Verbose Data
Data is reported in this form when either --verbose is used OR if there is at least one
type of data requested that doesn't have a brief form such as any detail data or
ionodes, processes or slabs. Specifying some of the lustre output options with --lustopts
such as B, D and M will also force verbose format.
CPU, collectl -sc
# CPU SUMMARY (INTR, CTXSW & PROC /sec)
# USER NICE SYS WAIT IRQ SOFT STEAL IDLE INTR CTXSW PROC RUNQ RUN AVG1 AVG5 AVG15
These are the percentage of time the system in running is one of the modes, noting that
these are averaged across all CPUs. While User and Sys modes are self-eplanitory, the others
may not be:
User |
Time spent in User mode, not including time spend in "nice" mode. |
Nice |
Time spent in Nice mode, that is lower priority as adjusted by
the nice command and have the "N" status flag set when examined with "ps". |
Sys |
This is time spent in "pure" system time. |
Wait |
Also known as "iowait", this is the time the CPU was idle during an
outstanding disk I/O request. This is not considered to be part of the total or
system times reported in brief mode. |
Irq |
Time spent processing interrupts and also considered to be part of
the summary system time reported in "brief" mode. |
Soft |
Time spent processing soft interrupts and also considered to be part
of the summary system time reported in "brief" mode. |
Steal |
Time spend in involuntary wait state while the hypervisor was servicing
another virtual processor. |
This next set of fields apply to processes
Proc | Process creations/sec. |
Runq | Number of processes in the run queue. |
Run | Number of processes in the run state. |
Avg1, Avg5, Avg15 | Load average over the last 1,5 and 15 minutes. |
Disks, collectl -sd
# DISK SUMMARY (/sec)
#KBRead RMerged Reads SizeKB KBWrit WMerged Writes SizeKB
KBRead | KB read/sec |
RMerged |
Read requests merged per second when being dequeued.
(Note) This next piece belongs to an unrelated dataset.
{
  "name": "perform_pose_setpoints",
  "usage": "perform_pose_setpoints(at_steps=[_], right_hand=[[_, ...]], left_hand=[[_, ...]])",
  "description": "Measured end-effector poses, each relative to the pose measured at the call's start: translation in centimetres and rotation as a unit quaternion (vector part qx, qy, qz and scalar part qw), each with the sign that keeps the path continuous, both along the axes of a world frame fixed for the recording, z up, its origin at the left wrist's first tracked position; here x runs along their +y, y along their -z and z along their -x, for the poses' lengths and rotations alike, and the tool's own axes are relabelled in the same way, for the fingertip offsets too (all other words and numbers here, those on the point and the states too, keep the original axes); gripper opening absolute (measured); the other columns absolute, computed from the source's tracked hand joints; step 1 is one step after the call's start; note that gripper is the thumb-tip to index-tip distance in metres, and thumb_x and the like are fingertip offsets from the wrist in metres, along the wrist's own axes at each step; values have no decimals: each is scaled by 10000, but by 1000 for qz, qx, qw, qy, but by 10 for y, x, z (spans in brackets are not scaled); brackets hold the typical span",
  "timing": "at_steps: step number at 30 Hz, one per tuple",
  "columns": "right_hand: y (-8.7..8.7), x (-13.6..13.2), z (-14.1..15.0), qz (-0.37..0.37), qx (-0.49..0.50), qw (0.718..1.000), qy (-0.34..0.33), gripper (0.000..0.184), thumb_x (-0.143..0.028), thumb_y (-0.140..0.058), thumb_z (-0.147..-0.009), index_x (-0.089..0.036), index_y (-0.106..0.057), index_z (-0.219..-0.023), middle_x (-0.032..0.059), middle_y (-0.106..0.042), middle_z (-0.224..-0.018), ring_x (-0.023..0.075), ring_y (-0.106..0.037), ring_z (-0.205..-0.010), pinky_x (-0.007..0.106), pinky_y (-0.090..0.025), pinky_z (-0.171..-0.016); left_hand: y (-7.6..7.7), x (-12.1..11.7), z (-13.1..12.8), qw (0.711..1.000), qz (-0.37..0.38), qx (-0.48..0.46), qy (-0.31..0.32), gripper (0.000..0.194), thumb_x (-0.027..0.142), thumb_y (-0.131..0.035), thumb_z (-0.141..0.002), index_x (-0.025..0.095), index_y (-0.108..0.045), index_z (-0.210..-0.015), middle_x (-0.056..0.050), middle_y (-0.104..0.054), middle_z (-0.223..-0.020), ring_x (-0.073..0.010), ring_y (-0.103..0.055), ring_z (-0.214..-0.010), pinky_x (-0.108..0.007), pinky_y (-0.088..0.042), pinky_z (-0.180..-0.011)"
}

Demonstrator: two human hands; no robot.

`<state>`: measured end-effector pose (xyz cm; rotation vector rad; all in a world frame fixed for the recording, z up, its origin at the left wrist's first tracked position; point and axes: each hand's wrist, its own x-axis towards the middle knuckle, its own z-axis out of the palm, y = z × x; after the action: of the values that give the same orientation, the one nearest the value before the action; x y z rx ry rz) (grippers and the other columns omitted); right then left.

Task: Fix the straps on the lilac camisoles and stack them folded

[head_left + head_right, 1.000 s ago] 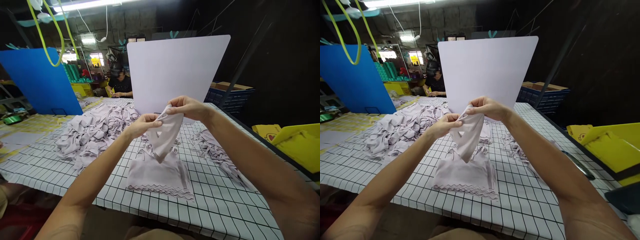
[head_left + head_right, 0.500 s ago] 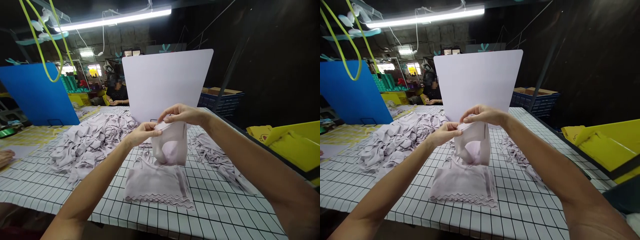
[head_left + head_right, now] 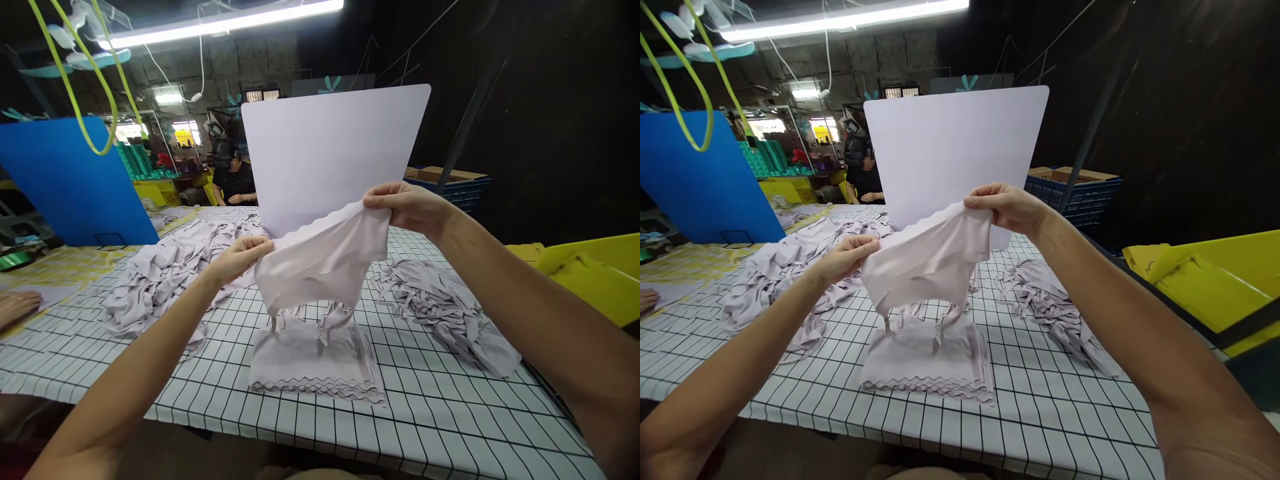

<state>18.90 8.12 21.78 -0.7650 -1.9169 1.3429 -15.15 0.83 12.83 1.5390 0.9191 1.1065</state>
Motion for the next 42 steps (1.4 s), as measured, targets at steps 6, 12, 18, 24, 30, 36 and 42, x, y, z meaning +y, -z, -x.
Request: perform_pose_setpoints(at_steps=[6, 12, 18, 24, 30, 36, 42], right_hand=[[-8, -1, -2, -19, -75, 997, -10, 318, -470, -859, -699, -193, -717, -762, 23, -634, -763, 133, -550, -698, 290, -448, -611], [-12, 1, -6, -33, 23, 999, 2, 354, -468, -869, -690, -180, -666, -720, 10, -588, -750, 119, -514, -701, 269, -444, -603], [-7, 1, -7, -15, 6, 1000, -16, 344, -453, -864, -717, -172, -668, -756, -1, -593, -706, 100, -511, -618, 236, -405, -506], [-7, 7, -20, -19, -142, 986, -90, 317, -462, -887, -674, -190, -782, -800, 40, -704, -773, 147, -611, -676, 271, -461, -556], [2, -2, 32, -83, -81, 982, -150, 437, -426, -870, -709, -178, -768, -1054, 62, -738, -1032, 163, -642, -928, 257, -514, -751], [13, -3, 69, -36, -36, 985, -166, 345, -390, -886, -699, -135, -711, -853, -9, -659, -735, 85, -574, -636, 211, -429, -549], [22, -15, 89, -21, -53, 970, -237, 394, -374, -895, -674, -146, -733, -952, 27, -707, -900, 113, -617, -770, 227, -488, -641]], left_hand=[[-45, -5, 13, 999, -35, 7, -40, 452, 548, -825, -734, 137, -641, -706, 10, -594, -636, -74, -513, -548, -167, -425, -502], [-66, -14, 18, 994, -30, 99, -30, 375, 484, -841, -735, 134, -705, -741, -25, -663, -666, -106, -586, -572, -176, -433, -493], [-67, -12, 19, 992, -62, -88, -67, 271, 312, -875, -660, 117, -688, -679, -36, -661, -673, -111, -596, -633, -194, -509, -604], [-73, -14, 18, 982, -51, -151, -96, 263, 261, -822, -626, 156, -581, -618, 38, -526, -554, -60, -454, -469, -164, -415, -444], [-85, -9, -34, 984, -140, 89, -60, 330, 414, -833, -731, 120, -687, -692, 9, -562, -586, -63, -477, -502, -164, -328, -434], [-89, -15, -45, 976, -76, 202, -26, 344, 437, -857, -706, 120, -723, -708, -2, -583, -577, -62, -469, -477, -173, -270, -411], [-68, -26, -29, 987, -28, 157, -14, 310, 411, -858, -718, 130, -744, -783, -27, -657, -646, -103, -577, -543, -176, -369, -447]])
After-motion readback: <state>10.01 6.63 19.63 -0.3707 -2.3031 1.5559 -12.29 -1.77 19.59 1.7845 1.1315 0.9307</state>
These statistics are not available in older kernels which
only record disk statistics in /proc/stat. |
Reads | Number of reads/sec |
SizeKB | Average read size in KB |
KBWrite | KB written/sec |
WMerged |
Write requests merged per second when being dequeued. |
Writes | Number of writes/sec |
SizeKB | Average write size in KB |
Inodes/Filesystem, collectl -si
# INODE SUMMARY
# Dentries File Handles Inodes
# Number Unused Alloc % Max Number
40585 39442 576 0.17 38348
DCache |
Number | Number of entries in directory cache |
Unused | Number of unused entries in directory cache |
Handles | Number of allocated file handles |
% Max | Percentage of maximum available file handles |
Inode | Number of used inode handles |
NOTE - as of this writing I'm baffled by the dentry unused field. No matter how
many files and/or directories I create, this number goes up! Sholdn't it go down?
Infiniband, collectl -sx
# INFINIBAND SUMMARY (/sec)
# KBIn PktIn SizeIn KBOut PktOut SizeOut Errors
KBIn | KB received/sec. |
PktIn | Packets received/sec. |
SizeIn | Average incoming packet size in KB |
KBOut | KB transmitted/sec. |
PktOut | Packets transmitted/sec. |
SizeOut | Average outgoing packet size in KB |
Errs | Count of current errors. Since these
are typically infrequent, it is felt that reporting them as a rate would result
in either not seeing them OR round-off hiding their values. |
Lustre
Lustre Client, collectl -sl
There are several formats here controlled by the --lustopts switch. There is
also detail data for these available as well. Specifying -sL results in
data broken out by the file system and --lustopts O further breaks it out by OST.
# LUSTRE CLIENT SUMMARY
# KBRead Reads KBWrite Writes
KBRead | KB/sec delivered to the client. |
Reads | Reads/sec delivered to the client,
not necessarily from the lustre
storage servers. |
KBWrite | KB Writes/sec delievered to the storage servers. |
Writes | Writes/sec delievered to the storage servers. |
# LUSTRE CLIENT SUMMARY: METADATA
# KBRead Reads KBWrite Writes Open Close GAttr SAttr Seek Fsynk DrtHit DrtMis
KBRead | KB/sec delivered to the client. |
Reads | Reads/sec delivered to the client,
not necessarily from the lustre storage servers. |
KBWrite | KB Writes/sec delievered to the storage servers. |
Writes | Writes/sec delievered to the storage servers. |
Open | File opens/sec |
Close | File closes/sec |
GAttr | getattrs/sec |
Seek | seeks/sec |
Fsync | fsyncs/sec |
DrtHit | dirty hits/sec |
DrtMis | dirty misses/sec |
# LUSTRE CLIENT SUMMARY: READAHEAD
# KBRead Reads KBWrite Writes Pend Hits Misses NotCon MisWin FalGrb LckFal Discrd ZFile ZerWin RA2Eof HitMax Wrong
KBRead | KB/sec delivered to the client. |
Reads | Reads/sec delivered to the client,
not necessarily from the lustre storage servers. |
KBWrite | KB Writes/sec delievered to the storage servers. |
Writes | Writes/sec delievered to the storage servers. |
Pend | Pending issued pages |
Hits | prefetch cache hits |
Misses | prefetch cache misses |
NotCon | The current pages read that were not consecutive with the previous ones./td> |
MisWin | Miss inside window. The pages that were expected to be in the
prefetch cache but weren't. They were probably
reclaimed due to memory pressure |
LckFal | Failed grab_cache_pages. Tried to prefetch page but it was locked. |
Discrd | Read but discarded. Prefetched pages (but not read by applicatin)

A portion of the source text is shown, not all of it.